In another study comparing the effects of rofecoxib with the conventional NSAID indomethacin during regular long-term use, both drugs hampered the kidney’s ability to filter waste. However, the authors also suggest that the problem is likely to apply to the entire class of medications. This means that people on sodium-restricted diets and diuretic therapy, and those with impaired kidney function, hypertension, congestive heart failure or liver disease should avoid NSAID therapy, including COX-2 inhibitors (Ann Intern Med, 2000; 133: 1-9).


As sodium excretion by the kidneys is at least partly assisted by the COX-2 enzymes, the use of COX-2 inhibitors can slow the elimination of sodium from the body, thereby leading to fluid retention and raising high blood pressure even further (Curr Opin Rheumatol, 1997; 9: 178-82).

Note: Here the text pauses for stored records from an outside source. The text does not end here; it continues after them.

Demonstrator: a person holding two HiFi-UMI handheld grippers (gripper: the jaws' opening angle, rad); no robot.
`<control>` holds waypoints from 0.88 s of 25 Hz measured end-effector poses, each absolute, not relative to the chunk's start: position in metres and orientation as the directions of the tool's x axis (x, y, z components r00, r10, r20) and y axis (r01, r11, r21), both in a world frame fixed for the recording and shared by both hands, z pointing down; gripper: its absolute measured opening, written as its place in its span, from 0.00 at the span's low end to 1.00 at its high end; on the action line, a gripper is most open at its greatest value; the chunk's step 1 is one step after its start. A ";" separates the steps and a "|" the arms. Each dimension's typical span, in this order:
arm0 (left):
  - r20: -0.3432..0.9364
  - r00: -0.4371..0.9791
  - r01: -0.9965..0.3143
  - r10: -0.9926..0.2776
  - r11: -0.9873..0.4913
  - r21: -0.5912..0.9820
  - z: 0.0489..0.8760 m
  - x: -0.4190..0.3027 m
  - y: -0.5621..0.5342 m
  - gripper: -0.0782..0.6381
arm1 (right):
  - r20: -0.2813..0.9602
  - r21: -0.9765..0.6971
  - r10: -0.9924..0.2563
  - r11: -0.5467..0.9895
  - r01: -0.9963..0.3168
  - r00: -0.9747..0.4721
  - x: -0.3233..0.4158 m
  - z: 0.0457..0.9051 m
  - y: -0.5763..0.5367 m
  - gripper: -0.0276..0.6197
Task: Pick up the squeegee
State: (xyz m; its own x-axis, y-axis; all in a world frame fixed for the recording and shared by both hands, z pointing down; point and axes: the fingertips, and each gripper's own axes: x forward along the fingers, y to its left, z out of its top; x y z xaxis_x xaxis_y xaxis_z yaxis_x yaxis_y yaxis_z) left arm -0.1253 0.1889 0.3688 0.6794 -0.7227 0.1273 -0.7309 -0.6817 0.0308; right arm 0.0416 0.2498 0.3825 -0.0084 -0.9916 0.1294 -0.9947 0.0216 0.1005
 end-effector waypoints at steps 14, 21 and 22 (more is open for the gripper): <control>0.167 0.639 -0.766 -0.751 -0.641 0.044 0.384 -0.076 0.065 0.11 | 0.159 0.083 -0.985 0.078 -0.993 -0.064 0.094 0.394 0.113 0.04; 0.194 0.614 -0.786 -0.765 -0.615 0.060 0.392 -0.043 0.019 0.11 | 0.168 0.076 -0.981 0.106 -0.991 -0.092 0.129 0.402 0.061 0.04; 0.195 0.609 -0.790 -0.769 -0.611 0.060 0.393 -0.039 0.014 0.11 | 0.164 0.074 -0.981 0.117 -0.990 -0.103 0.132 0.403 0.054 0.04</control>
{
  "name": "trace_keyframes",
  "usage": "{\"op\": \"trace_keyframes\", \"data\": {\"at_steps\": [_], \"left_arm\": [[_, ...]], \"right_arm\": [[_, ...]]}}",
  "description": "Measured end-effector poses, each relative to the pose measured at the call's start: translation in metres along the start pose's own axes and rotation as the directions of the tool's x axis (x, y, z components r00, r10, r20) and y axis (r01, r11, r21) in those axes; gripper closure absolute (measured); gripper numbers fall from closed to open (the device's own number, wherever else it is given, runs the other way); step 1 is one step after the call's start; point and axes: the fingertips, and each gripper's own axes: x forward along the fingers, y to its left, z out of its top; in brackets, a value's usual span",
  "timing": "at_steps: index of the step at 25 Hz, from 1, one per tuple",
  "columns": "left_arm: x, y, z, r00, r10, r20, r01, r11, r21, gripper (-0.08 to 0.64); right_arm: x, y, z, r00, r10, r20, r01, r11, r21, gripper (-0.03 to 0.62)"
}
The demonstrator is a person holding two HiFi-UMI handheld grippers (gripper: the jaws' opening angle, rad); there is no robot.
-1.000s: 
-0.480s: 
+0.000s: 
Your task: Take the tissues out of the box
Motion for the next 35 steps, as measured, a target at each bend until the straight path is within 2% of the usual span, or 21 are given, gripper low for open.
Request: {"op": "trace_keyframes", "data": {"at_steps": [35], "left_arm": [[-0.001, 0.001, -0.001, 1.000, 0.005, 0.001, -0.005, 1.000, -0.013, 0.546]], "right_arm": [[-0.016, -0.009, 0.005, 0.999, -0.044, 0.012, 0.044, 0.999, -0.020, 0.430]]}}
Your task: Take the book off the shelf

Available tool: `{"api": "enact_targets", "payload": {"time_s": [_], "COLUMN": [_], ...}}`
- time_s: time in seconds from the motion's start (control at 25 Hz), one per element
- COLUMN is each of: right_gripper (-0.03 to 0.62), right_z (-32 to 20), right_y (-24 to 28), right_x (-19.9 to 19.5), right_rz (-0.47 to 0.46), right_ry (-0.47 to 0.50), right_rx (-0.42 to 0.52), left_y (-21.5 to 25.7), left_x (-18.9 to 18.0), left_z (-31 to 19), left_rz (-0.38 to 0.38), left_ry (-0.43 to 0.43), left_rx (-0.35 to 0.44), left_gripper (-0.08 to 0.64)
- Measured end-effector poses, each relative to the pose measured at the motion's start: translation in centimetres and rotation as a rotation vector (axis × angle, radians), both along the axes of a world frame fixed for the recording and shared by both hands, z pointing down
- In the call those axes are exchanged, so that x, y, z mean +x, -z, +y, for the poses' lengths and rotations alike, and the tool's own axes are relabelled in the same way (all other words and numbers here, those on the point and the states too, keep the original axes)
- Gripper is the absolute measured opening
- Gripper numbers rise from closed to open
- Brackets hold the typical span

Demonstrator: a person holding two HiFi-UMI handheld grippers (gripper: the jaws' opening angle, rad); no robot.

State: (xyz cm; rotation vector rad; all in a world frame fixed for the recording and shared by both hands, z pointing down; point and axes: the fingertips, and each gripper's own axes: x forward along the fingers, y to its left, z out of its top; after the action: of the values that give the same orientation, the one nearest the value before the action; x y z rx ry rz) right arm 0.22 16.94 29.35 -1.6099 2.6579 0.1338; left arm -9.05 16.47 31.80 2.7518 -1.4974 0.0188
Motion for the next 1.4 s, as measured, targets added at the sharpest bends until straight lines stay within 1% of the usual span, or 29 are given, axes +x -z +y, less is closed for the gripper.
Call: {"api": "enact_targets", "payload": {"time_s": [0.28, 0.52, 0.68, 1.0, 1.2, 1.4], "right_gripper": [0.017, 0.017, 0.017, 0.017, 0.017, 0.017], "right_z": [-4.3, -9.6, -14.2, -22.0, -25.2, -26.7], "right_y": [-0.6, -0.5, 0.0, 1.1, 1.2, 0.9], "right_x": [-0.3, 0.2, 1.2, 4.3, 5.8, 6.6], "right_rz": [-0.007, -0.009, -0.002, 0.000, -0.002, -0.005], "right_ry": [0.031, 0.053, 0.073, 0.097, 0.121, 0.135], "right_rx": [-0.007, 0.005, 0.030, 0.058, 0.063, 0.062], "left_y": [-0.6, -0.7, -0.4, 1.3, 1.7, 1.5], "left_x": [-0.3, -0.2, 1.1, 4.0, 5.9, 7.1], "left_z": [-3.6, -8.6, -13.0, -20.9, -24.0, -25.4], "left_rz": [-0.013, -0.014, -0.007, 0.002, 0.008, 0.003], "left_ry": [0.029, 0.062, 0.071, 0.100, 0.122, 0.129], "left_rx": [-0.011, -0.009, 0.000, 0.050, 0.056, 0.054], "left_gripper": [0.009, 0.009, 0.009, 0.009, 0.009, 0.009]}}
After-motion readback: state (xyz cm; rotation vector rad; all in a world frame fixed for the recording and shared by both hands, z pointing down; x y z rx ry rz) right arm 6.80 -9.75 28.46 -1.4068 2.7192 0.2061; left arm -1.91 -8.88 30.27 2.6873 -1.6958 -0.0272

The decision to prescribe COX-2 inhibitors should take into account more than just the degree of pain.


According to Dr Joan M. Bathon in a discussion of COX-2 inhibitors in OA (www.hopkins-arthritis.som.jhmi. edu), there have been clinical trials showing that both rofecoxib and celecoxib can cause serious swelling of the feet even in patients who have normal kidney function.


Disturbingly, though, none of the current COX-2 inhibitors has yet been tested for safety in patients with compromised kidney function


Pain as a result of arthritis can be both debilitating and discouraging. Given that medical science has so little to offer sufferers of either rheumatoid arthritis or osteoarthritis in the way of a cure, simply relieving the pain of arthritis has become the major focus of treatment.


There are many alternative approaches that can help not only to reduce pain, but also to improve mobility and quality of life. A look at the ‘bigger picture’ of the problems of arthritic pain needs to be part of the conventional medical thinking if doctors are ever to offer sufferers more than a trade-off of debilitating symptoms.